GMM.fit$classification
## [1] 1 1 1 2 1 1 1 1 2 1 1 1 1 1 1 2 1 2 1 2 1 2 3 1 1 1 2 2 1 2 2 2 2 2 2 1 2
## [38] 1 1 3 3 2 1 1 1 1 1 1 1 1 2 2 1 1 2 2 1 1 2 2 1 1 1 1 2 1 2 1 2 2 2 3 2 1
## [75] 1 2 2 1 2 2 2 1 1 2 1 1 1 3 2 2 2 2 1 3 1 2 1 2 2 2 1 1 1 3 2 2 1 1 1 1 2
## [112] 1 2 2 2 2 2 2 2 2 2 2 2 1 2 3 2 1 2 2 2 2 2 2 2 2 2 2 2 2 2 3 3 2 2 1 2 2
## [149] 2 2 2 2 2 2 2 1 1 2 1 1 1 2 2 1 1 1 1 2 2 2 1 1 2 1 2 1 2 2 2 2 2 3 2 1 2
## [186] 2 2 2 1 1 2 2 2 1 2 2 3 1 3 3 1 1 3 3 3 1 3 1 3 1 3 1 3 3 1 3 1 3 1 3 3 3
## [223] 3 1 3 3 1 3 3 3 1 3 3 3 3 3 3 3 3 3 3 3 3 3 3 1 3 3 3 3 3 1 3 3 3 3 3 3 3
## [260] 3 3 3 3 3 1 3 1 3 1 3 3 3 3 2 2 2 2 3 2 1 2 1 2 2 3 2 2 2 2 2 2 2 2 1 3 1
## [297] 3 1 1 3 1 1 1 1 1 1 1 3 3 1 3 3 1 3 3 1 3 3 3 1 3 3 3 3 3 1 3 3 3 3 3 1 3
## [334] 1 1 1 3 3 3 3 1 1 2 1 2 2 1 1 2 1 2 1 2 1 2 2 2 1 3 2 2 2 2 2 2 1 2 2 2 2
## [371] 1 2 2 1 2 2 1 2 2 1 2 2 2 2 3 2 2 2 2 2 2 2 2 2 2 2 1 2 2 2 2 3 2 2 2 2 2
## [408] 1 1 2 2 2 2 3 2 1 1 2 1 2 2 1 2 1 1 3 2 3 2 2 3 3 2 2 2 3 2 1 2 2
plot(GMM.fit, what="BIC")
plot(GMM.fit, what="classification")
plot(GMM.fit, what="uncertainty")
plot(GMM.fit, what="density")
For the question of tho which clusters of clients to send which publicity, looking at the cluster means gives more information.
GMM.fit$parameters$mean
## [,1] [,2] [,3]
## Channel 1.986111 1.000016 1.000000
## Region 2.611103 3.000000 1.655336
## Fresh 9263.521035 11640.291550 16283.094075
## Milk 10989.553304 2786.508043 4113.367431
## Grocery 16331.020308 3327.062831 4830.529959
## Frozen 2305.980702 2578.571941 4955.665063
## Detergents_Paper 7179.166684 760.354550 843.925278
## Delicassen 2101.001619 1008.352343 1656.849532
#Conclusion: In this paper, two clustering methods have been applied. First was a k-Means with k based on hierarchical clustering. Second was a Gaussian Mixture Model. In a practical situation, I would have had more information on which results were more valuavle in a company setting, which I do not have in this case. Since I described the use of having several types of publicity, I would choose for a solution with not too many clusters.

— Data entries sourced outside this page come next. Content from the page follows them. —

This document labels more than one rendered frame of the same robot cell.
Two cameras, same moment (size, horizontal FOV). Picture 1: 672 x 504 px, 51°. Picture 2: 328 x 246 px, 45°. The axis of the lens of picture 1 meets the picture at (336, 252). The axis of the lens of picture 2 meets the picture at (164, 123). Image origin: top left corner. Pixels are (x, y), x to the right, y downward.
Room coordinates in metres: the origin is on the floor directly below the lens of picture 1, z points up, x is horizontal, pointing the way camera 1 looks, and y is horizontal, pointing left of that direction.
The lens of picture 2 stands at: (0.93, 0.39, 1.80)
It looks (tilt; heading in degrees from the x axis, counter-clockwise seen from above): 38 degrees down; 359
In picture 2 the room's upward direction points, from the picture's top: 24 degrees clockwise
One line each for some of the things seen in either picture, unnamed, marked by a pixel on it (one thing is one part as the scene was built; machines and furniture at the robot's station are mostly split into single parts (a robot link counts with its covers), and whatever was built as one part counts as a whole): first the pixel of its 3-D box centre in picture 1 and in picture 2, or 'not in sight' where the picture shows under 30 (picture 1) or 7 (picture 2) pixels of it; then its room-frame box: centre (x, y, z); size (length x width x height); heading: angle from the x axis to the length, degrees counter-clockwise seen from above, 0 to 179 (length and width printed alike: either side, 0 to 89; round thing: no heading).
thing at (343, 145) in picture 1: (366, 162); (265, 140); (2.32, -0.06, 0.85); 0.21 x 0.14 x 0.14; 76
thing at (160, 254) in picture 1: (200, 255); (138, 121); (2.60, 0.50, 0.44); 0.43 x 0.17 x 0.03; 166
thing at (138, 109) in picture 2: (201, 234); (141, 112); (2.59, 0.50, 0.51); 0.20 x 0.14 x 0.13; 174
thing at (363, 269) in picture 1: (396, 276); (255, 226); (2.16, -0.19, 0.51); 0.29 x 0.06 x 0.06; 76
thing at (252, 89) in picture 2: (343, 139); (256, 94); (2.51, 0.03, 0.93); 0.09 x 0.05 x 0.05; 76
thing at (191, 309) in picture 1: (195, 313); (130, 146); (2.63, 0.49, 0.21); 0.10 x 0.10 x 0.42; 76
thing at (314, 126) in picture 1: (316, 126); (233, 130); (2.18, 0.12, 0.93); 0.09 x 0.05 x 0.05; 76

So this would be an argument to try again k-means with 4 clusters. However, in this situation, there is quite a lot of differences in sample sizes between groups in the categorical variables and at the same time there is quite some correlation between the variables. This makes that I have more faith in the Gaussian Mixture Model in the end. Therefore, this solution seems better.